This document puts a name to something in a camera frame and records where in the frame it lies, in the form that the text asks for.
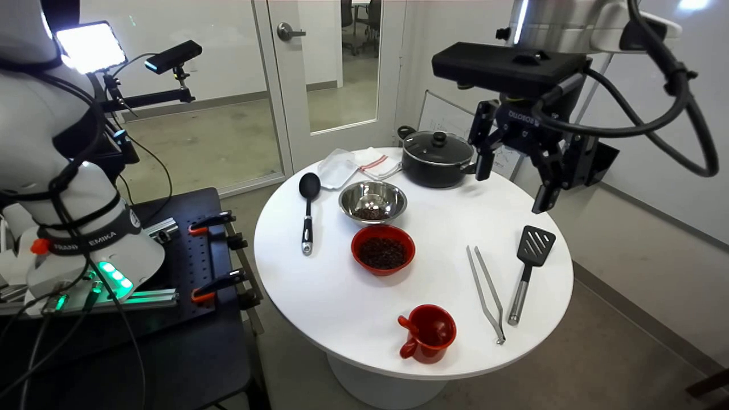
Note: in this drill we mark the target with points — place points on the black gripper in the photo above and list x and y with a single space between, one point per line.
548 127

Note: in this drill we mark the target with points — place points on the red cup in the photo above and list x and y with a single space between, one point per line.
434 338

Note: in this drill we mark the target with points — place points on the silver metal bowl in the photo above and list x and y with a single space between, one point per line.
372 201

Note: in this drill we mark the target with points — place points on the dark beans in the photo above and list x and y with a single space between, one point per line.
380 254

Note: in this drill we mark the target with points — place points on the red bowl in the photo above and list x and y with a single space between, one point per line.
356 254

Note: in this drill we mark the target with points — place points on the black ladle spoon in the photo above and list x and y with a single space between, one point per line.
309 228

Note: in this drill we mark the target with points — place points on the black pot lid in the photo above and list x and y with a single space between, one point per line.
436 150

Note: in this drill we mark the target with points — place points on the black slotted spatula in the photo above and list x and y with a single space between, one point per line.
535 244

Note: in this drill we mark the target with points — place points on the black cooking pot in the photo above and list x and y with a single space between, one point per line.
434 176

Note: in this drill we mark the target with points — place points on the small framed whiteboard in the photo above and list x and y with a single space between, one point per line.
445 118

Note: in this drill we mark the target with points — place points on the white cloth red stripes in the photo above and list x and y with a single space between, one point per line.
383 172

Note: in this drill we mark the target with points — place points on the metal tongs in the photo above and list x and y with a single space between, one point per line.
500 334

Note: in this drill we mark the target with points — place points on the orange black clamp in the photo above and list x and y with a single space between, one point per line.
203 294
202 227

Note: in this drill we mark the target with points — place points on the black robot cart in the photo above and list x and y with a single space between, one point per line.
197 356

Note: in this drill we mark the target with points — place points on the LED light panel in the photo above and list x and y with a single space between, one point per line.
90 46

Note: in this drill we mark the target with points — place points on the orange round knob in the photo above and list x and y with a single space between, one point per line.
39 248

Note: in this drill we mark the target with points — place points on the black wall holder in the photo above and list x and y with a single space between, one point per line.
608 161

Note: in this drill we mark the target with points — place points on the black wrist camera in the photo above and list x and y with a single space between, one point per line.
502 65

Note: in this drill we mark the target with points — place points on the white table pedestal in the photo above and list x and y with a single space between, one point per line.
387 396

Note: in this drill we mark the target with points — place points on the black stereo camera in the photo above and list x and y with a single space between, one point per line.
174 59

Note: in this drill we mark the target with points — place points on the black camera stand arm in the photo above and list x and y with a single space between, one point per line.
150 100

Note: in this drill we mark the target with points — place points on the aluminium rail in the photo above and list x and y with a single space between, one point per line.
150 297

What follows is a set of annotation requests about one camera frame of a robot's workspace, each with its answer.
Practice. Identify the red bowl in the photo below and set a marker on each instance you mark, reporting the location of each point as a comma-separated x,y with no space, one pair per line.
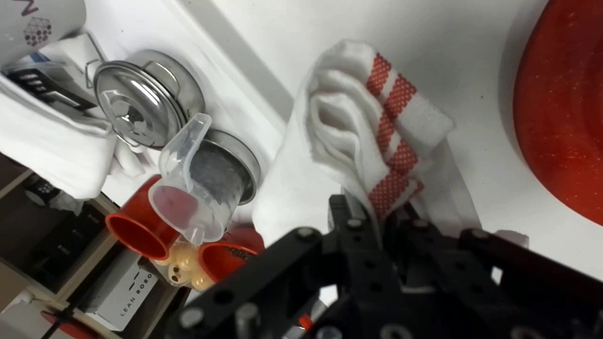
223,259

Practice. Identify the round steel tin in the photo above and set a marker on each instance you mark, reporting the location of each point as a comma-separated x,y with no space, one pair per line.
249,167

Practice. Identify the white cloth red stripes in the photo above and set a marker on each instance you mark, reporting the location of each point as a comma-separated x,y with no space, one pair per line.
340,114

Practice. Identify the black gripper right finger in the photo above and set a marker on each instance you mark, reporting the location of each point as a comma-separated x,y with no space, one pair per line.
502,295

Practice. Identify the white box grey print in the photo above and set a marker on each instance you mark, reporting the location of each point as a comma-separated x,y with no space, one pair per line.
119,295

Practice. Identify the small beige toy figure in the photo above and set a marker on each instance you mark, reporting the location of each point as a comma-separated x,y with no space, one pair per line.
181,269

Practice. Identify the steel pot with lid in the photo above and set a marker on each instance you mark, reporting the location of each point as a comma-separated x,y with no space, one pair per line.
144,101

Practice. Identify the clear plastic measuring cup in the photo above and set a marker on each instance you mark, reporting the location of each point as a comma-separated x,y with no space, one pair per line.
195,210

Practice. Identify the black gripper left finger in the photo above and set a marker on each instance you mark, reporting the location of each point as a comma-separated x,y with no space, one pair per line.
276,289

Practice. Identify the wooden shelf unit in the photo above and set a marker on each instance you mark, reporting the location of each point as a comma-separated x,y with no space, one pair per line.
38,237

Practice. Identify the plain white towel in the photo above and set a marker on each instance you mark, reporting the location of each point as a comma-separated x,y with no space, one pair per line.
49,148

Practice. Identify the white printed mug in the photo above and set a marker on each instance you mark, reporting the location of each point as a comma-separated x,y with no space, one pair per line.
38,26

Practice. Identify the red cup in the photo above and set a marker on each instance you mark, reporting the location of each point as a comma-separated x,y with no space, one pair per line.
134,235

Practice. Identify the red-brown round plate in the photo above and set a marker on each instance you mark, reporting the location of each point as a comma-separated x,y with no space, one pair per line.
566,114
-.-.-
**Work order**:
From the first line to the last, reproduce the listing above exactly, leaving the pictures out.

**Solution to this task**:
This document puts a name to something in a camera frame and records where in the frame it lies, in the form that the text asks for.
Note: in this drill we mark the target with points — place points on the black gripper in the photo above and list x and y with a single space between, one point per line.
548 127

Note: in this drill we mark the target with points — place points on the red cup in the photo above and list x and y with a single space between, one point per line.
434 338

Note: in this drill we mark the target with points — place points on the silver metal bowl in the photo above and list x and y with a single space between, one point per line.
372 201

Note: in this drill we mark the target with points — place points on the dark beans in the photo above and list x and y with a single space between, one point per line.
380 254

Note: in this drill we mark the target with points — place points on the red bowl in the photo above and list x and y with a single space between, one point per line.
356 254

Note: in this drill we mark the target with points — place points on the black ladle spoon in the photo above and list x and y with a single space between, one point per line.
309 228

Note: in this drill we mark the target with points — place points on the black pot lid in the photo above and list x and y with a single space between, one point per line.
436 150

Note: in this drill we mark the target with points — place points on the black slotted spatula in the photo above and list x and y with a single space between, one point per line.
535 244

Note: in this drill we mark the target with points — place points on the black cooking pot in the photo above and list x and y with a single space between, one point per line.
434 176

Note: in this drill we mark the target with points — place points on the small framed whiteboard in the photo above and list x and y with a single space between, one point per line.
445 118

Note: in this drill we mark the target with points — place points on the white cloth red stripes in the photo above and list x and y with a single space between, one point per line.
383 172

Note: in this drill we mark the target with points — place points on the metal tongs in the photo above and list x and y with a single space between, one point per line.
500 334

Note: in this drill we mark the target with points — place points on the orange black clamp in the photo above and list x and y with a single space between, one point per line.
203 294
202 227

Note: in this drill we mark the target with points — place points on the black robot cart in the photo above and list x and y with a single space between, one point per line.
197 356

Note: in this drill we mark the target with points — place points on the LED light panel in the photo above and list x and y with a single space between, one point per line.
90 46

Note: in this drill we mark the target with points — place points on the orange round knob in the photo above and list x and y with a single space between, one point per line.
39 248

Note: in this drill we mark the target with points — place points on the black wall holder in the photo above and list x and y with a single space between, one point per line.
608 161

Note: in this drill we mark the target with points — place points on the black wrist camera in the photo above and list x and y with a single space between, one point per line.
502 65

Note: in this drill we mark the target with points — place points on the white table pedestal in the photo above and list x and y with a single space between, one point per line.
387 396

Note: in this drill we mark the target with points — place points on the black stereo camera in the photo above and list x and y with a single space between, one point per line.
174 59

Note: in this drill we mark the target with points — place points on the black camera stand arm in the photo above and list x and y with a single space between, one point per line.
150 100

Note: in this drill we mark the target with points — place points on the aluminium rail in the photo above and list x and y with a single space between, one point per line.
150 297

What follows is a set of annotation requests about one camera frame of a robot's workspace, each with its answer.
Practice. Identify the red bowl in the photo below and set a marker on each instance you mark, reporting the location of each point as a comma-separated x,y with no space, one pair per line.
223,259

Practice. Identify the round steel tin in the photo above and set a marker on each instance you mark, reporting the location of each point as a comma-separated x,y with no space, one pair per line.
249,167

Practice. Identify the white cloth red stripes in the photo above and set a marker on each instance you mark, reporting the location of each point as a comma-separated x,y with no space, one pair per line.
340,114

Practice. Identify the black gripper right finger in the photo above and set a marker on each instance you mark, reporting the location of each point as a comma-separated x,y with no space, one pair per line.
502,295

Practice. Identify the white box grey print in the photo above and set a marker on each instance you mark, reporting the location of each point as a comma-separated x,y with no space, one pair per line.
119,295

Practice. Identify the small beige toy figure in the photo above and set a marker on each instance you mark, reporting the location of each point as a comma-separated x,y with no space, one pair per line.
181,269

Practice. Identify the steel pot with lid in the photo above and set a marker on each instance you mark, reporting the location of each point as a comma-separated x,y with no space, one pair per line.
144,101

Practice. Identify the clear plastic measuring cup in the photo above and set a marker on each instance you mark, reporting the location of each point as a comma-separated x,y with no space, one pair per line.
195,210

Practice. Identify the black gripper left finger in the photo above and set a marker on each instance you mark, reporting the location of each point as a comma-separated x,y with no space, one pair per line.
276,289

Practice. Identify the wooden shelf unit in the photo above and set a marker on each instance you mark, reporting the location of each point as a comma-separated x,y with no space, one pair per line.
38,237

Practice. Identify the plain white towel in the photo above and set a marker on each instance you mark, reporting the location of each point as a comma-separated x,y with no space, one pair per line.
49,148

Practice. Identify the white printed mug in the photo above and set a marker on each instance you mark, reporting the location of each point as a comma-separated x,y with no space, one pair per line.
38,26

Practice. Identify the red cup in the photo above and set a marker on each instance you mark, reporting the location of each point as a comma-separated x,y with no space, one pair per line.
134,235

Practice. Identify the red-brown round plate in the photo above and set a marker on each instance you mark, reporting the location of each point as a comma-separated x,y with no space, one pair per line.
566,114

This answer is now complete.